• _Exercise description_
The required output is the lines below from the line containing "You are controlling" to the line containing "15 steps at", inclusive, retyped exactly. No other lines belong in it.

[Stored dataset items]
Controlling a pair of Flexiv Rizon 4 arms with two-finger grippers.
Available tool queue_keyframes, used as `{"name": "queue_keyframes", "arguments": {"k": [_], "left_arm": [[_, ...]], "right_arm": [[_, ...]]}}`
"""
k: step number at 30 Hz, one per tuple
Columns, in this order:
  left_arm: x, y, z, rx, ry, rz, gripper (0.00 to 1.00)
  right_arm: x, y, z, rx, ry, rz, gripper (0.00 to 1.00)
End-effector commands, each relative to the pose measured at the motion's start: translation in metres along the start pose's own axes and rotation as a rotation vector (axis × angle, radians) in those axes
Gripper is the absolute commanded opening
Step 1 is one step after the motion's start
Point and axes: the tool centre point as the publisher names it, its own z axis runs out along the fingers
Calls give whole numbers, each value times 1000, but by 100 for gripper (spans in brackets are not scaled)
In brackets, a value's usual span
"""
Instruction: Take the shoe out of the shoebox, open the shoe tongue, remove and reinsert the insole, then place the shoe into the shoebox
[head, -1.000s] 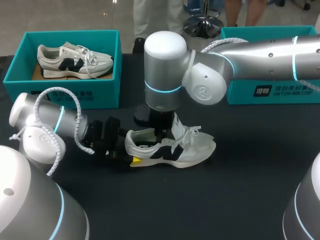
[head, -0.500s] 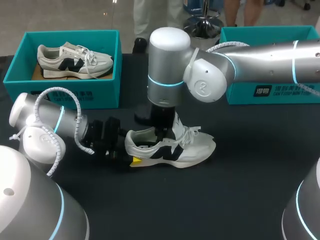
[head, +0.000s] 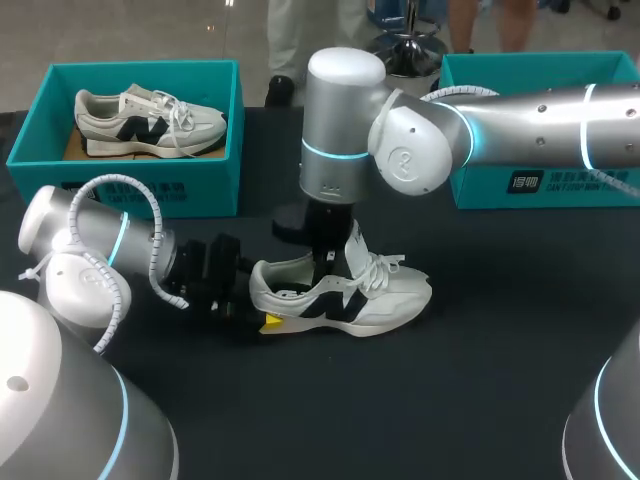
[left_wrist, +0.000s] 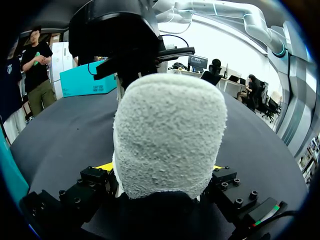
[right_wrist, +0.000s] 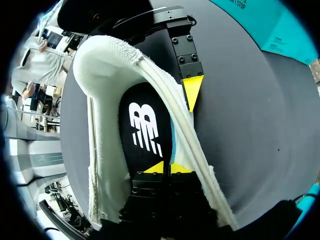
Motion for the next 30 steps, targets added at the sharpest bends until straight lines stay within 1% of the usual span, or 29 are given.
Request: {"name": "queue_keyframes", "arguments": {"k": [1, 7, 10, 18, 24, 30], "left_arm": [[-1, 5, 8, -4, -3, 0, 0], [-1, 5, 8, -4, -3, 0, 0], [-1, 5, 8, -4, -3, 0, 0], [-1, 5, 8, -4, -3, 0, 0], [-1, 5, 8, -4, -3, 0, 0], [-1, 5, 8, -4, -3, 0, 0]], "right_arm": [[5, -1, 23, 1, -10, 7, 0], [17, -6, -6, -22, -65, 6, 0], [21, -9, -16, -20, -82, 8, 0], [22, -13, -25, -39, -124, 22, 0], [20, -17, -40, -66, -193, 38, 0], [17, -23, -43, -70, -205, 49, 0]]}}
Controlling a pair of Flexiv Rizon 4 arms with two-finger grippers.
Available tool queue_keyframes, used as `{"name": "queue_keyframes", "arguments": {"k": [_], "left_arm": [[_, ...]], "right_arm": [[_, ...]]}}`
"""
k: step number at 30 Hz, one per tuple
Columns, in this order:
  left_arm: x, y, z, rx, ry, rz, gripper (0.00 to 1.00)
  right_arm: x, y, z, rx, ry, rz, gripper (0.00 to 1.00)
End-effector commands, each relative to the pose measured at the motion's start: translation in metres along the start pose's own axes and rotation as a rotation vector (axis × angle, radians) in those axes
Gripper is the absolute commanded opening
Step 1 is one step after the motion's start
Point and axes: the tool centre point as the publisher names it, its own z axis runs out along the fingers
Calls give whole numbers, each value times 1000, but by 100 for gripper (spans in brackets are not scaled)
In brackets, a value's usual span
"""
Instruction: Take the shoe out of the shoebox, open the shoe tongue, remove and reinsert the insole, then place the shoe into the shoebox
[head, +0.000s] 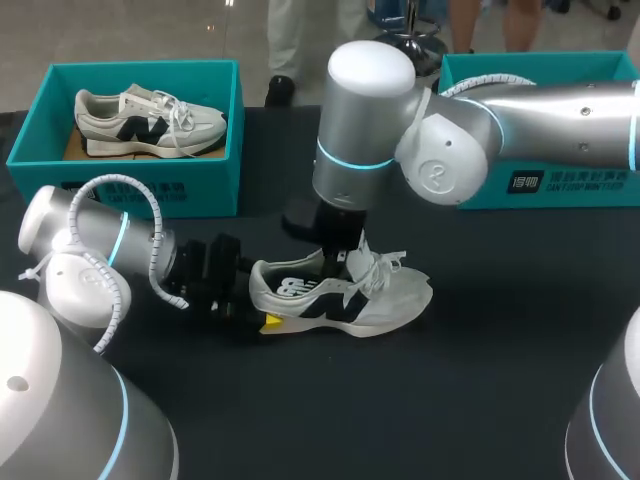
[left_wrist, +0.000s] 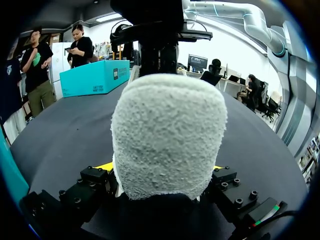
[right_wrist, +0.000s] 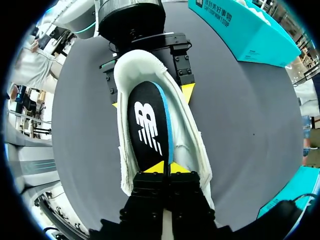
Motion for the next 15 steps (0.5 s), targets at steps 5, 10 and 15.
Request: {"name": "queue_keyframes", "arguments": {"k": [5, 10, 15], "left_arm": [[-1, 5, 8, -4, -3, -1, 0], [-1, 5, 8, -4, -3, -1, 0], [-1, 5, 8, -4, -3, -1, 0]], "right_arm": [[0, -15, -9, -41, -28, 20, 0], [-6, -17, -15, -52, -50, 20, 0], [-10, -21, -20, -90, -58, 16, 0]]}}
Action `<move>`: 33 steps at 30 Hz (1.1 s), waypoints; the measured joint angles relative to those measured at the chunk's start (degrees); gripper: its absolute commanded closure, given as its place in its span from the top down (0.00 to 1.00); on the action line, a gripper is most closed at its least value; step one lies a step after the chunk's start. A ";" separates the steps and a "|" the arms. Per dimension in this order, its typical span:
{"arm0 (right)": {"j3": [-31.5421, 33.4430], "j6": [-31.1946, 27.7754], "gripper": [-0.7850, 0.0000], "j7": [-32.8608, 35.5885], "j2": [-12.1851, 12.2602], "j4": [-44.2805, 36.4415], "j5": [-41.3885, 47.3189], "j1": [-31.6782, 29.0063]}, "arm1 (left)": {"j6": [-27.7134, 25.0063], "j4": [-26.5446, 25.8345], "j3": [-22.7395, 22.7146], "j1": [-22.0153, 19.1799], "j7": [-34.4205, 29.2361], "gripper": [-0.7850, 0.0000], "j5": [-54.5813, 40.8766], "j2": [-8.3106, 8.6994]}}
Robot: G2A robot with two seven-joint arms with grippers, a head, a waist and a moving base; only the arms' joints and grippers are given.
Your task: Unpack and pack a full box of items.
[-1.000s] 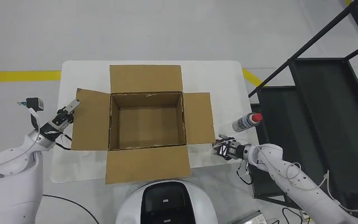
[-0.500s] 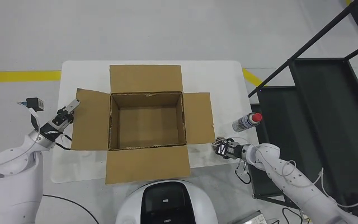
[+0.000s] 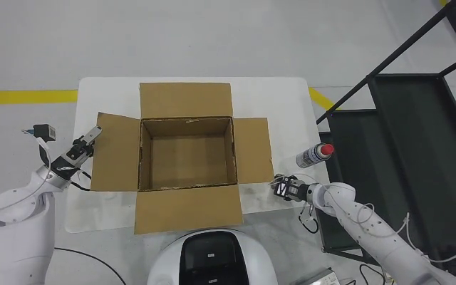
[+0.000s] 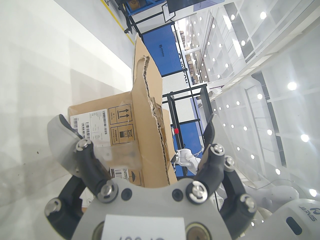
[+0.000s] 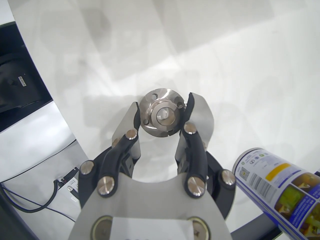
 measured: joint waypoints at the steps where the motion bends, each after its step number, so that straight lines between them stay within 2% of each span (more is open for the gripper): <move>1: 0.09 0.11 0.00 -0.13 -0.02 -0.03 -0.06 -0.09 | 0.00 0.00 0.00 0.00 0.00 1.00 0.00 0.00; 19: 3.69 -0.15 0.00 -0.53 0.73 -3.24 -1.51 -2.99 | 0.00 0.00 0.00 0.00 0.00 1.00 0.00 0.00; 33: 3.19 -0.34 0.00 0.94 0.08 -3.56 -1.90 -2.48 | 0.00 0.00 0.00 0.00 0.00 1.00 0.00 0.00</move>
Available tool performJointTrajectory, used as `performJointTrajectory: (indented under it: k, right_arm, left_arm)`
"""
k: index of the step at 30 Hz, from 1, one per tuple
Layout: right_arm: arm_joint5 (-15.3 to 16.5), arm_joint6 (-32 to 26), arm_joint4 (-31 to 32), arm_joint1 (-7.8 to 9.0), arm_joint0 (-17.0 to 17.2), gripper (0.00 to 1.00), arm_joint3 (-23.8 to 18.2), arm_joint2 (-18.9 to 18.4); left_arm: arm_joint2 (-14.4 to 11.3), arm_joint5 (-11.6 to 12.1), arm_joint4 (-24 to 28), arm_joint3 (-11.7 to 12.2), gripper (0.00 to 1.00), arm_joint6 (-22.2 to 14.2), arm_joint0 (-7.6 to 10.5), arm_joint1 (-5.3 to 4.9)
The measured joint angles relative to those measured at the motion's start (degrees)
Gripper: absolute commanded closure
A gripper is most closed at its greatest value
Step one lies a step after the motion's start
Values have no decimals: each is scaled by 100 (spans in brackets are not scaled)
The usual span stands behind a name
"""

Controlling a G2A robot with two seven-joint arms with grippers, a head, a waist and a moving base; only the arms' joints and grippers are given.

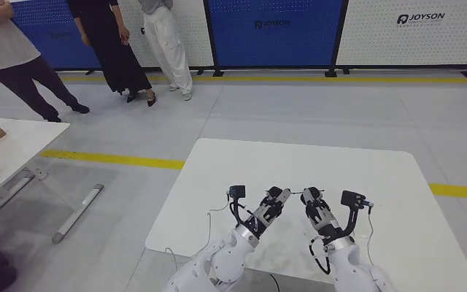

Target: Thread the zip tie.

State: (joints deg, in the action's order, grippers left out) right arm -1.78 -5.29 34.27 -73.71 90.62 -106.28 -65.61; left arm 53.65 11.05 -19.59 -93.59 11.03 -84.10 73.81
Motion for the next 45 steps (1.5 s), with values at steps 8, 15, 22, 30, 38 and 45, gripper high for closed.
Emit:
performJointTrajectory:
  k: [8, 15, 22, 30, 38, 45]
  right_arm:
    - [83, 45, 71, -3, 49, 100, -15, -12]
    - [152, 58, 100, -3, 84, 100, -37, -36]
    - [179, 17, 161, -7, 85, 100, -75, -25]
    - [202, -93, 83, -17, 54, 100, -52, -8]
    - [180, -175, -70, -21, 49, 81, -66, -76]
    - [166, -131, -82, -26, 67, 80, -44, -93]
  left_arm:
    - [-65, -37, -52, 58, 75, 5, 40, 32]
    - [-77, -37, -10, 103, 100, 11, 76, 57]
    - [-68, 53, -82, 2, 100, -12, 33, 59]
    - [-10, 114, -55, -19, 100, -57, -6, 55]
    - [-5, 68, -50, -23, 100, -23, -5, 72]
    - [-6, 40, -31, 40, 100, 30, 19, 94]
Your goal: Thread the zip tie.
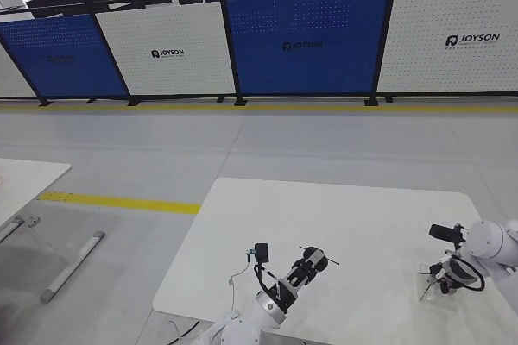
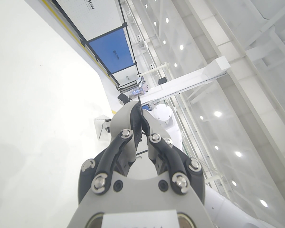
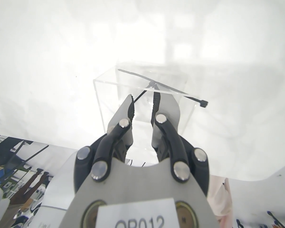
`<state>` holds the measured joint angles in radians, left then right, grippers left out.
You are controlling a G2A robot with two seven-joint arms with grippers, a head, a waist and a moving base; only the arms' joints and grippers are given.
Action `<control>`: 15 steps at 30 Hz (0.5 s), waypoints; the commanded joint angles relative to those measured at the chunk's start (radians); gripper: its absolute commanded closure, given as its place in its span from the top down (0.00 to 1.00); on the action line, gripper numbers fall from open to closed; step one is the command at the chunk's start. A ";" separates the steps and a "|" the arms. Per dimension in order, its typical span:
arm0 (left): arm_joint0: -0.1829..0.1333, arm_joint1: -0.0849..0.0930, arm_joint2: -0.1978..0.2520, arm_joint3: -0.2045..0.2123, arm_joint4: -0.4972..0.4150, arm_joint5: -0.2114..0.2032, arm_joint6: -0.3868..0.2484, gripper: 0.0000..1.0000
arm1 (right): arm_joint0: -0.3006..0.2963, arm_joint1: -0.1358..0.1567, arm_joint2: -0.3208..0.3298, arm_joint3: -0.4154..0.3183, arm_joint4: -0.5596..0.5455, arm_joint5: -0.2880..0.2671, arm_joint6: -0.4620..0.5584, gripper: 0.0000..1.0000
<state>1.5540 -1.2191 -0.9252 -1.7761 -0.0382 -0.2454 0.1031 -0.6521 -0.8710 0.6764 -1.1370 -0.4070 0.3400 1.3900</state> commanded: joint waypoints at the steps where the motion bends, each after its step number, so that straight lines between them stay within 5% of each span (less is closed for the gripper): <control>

• _Exercise response_
You are controlling a G2A robot with two seven-joint arms with grippers, a head, a waist and a moving base; only the arms' joints and grippers are given.
Action `<control>`: 15 steps at 30 Hz (0.5 s), waypoints; the commanded joint angles relative to those measured at the chunk's start (radians); gripper: its absolute commanded closure, given as its place in its span from the top down (0.00 to 1.00); on the action line, gripper numbers fall from open to closed; step one is the command at the chunk's start. A ";" separates the steps and a "|" the arms. Per dimension in order, its typical span:

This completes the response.